Cennetin Oğluyla Romantizm

Çevirmen: Galen
Editör: YcD44
Cilt 2Bölüm 57: Strateji 12: Bazen Cüretkâr Olmak İyidir (3)

Qiu Ling sanki bulutların üzerindeymiş gibi hissediyordu. Öpüşmüşlerdi. Gerçekten öpüşmüşlerdi!

Tamam, sevgilisinin yanağını öpmüştü ama bu yine de doğru yönde atılmış büyük bir adımdı. Aslında, bu bir adımdan daha fazlasıydı. Bu bir sıçramaydı! Bir inanç sıçraması. Bu, sevgilisinin ona son iki yıldır gösterdiği azmin sonuçsuz kalmadığını söyleme şekli olmalıydı. Muhtemelen ona, birlikte geleceklerini şimdiden somut bir şekilde düşündüğünü söylemeye çalışıyordu.
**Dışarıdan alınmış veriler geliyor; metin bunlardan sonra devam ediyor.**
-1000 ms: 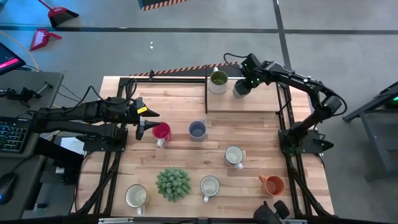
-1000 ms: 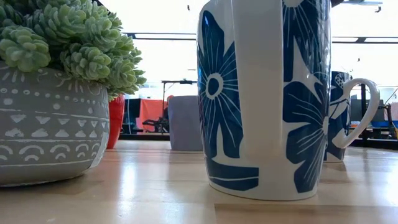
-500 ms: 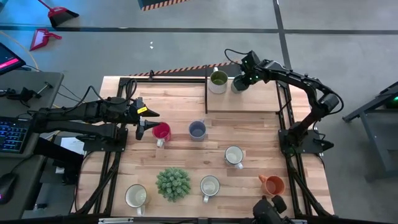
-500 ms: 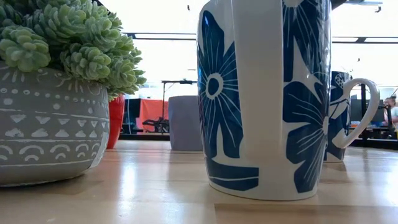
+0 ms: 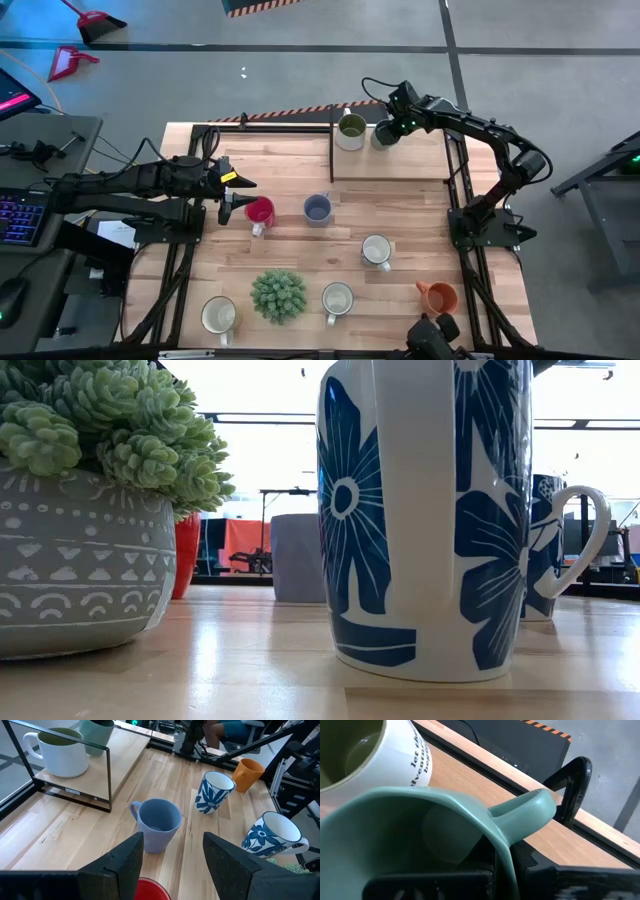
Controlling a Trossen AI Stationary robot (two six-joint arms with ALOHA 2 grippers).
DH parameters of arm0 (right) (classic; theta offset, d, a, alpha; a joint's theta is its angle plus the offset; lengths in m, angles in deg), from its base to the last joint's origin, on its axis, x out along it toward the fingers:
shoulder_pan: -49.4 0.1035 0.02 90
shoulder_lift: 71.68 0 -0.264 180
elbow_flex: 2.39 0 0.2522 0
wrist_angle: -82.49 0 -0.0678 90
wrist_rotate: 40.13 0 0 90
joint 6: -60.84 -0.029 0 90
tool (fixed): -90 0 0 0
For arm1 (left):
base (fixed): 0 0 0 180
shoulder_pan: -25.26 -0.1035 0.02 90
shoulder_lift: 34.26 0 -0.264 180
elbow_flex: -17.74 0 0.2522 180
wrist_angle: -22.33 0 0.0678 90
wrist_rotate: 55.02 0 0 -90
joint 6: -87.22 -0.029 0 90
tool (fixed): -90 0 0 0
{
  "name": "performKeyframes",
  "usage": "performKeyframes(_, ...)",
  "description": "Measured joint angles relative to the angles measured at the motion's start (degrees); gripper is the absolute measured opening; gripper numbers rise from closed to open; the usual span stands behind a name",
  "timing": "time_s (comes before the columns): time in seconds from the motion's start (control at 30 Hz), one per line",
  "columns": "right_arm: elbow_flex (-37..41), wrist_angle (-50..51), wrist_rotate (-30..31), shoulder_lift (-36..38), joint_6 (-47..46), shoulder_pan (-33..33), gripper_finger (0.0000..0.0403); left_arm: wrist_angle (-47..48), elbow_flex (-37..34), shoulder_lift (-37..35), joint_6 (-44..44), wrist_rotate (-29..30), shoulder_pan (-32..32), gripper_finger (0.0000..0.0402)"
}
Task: Place coffee mugs
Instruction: Put the light green mug on the shelf
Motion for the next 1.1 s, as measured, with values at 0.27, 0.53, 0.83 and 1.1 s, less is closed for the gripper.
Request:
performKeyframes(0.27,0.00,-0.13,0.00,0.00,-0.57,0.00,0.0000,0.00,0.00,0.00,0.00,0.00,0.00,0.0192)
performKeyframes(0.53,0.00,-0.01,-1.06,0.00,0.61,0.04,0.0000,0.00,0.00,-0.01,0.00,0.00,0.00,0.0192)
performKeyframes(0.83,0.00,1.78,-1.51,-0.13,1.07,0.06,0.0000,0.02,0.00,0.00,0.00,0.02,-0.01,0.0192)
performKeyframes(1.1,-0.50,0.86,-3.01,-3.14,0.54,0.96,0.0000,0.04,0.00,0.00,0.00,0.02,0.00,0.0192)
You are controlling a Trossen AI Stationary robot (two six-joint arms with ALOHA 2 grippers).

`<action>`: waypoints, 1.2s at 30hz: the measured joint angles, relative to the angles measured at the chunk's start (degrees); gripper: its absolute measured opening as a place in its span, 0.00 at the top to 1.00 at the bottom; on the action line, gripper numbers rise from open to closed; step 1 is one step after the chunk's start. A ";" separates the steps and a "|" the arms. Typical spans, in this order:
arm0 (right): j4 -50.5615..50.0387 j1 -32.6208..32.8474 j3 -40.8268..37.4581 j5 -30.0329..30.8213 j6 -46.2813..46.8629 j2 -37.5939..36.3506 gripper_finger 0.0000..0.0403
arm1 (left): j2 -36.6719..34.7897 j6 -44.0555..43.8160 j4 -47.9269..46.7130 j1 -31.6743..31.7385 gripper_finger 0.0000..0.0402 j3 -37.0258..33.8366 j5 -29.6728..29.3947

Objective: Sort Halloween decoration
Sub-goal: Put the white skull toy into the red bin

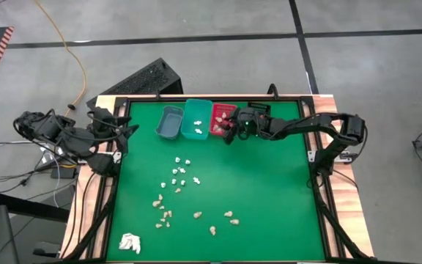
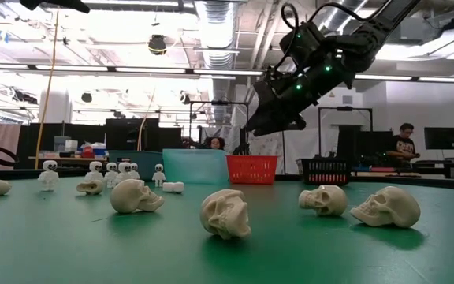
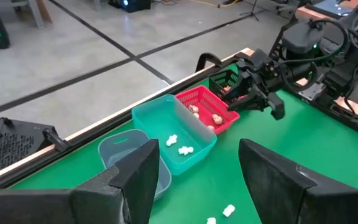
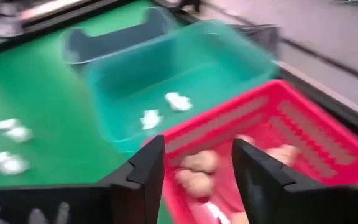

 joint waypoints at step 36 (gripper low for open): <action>-4.75 47.42 0.02 5.43 6.44 7.31 0.61 | 0.31 -2.33 -0.69 0.00 0.48 -0.02 0.97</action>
Evet, tam şu anda, onun yanına taşındığında saraylarını nasıl dekore edeceğini düşünüyor olabilirdi. Ah, endişelenmesine gerek yoktu. Sevgilisi neye karar verirse versin, şikâyet edecek hiçbir şeyi olmayacaktı. Sevgilisinin zevki mükemmeldi. Sevgilisiyle ilgili her şey mükemmeldi.

Qiu Ling onun diğer yanağına da bir öpücük kondurmak istedi ama son anda kendini tuttu. Bu zaten çok iyi bir belirtiydi. Aşırıya kaçmamalıydı yoksa sevgilisi onun göründüğü kadar olgun olmadığını düşünebilirdi. Hayır, olgun bir adam böyle anlarda kendini tutabilmeliydi.

Bu nedenle Qiu Ling az önce olanlar hakkında hiçbir şey söylemedi ve masaya geri dönerek kaselerden birini yaklaştırıp sevgilisine gülümsedi. "Bunu da denemeye ne dersiniz? Sürekli değişen ebedi bahar ağaçlarının beyaz çiçeklerinden yapılan bir çorba."

Jing He, Qiu Ling'in söylediklerine zorlukla konsantre olabildi. Az önce olanları nasıl unutabilmişti? Gerçekten de her şey normalmiş gibi davranabiliyor muydu? Ama hiç de öyle değildi! Onlar… Longjun onun yanağını öpmüştü. Bu, daha önce olan her şeyden çok daha samimiydi. Üstelik babasının bu adamı bir daha görmesini yasakladığı günde! Başka kimse bilmese bile, kendisi de bunu düşününce tuhaf hissedecekti.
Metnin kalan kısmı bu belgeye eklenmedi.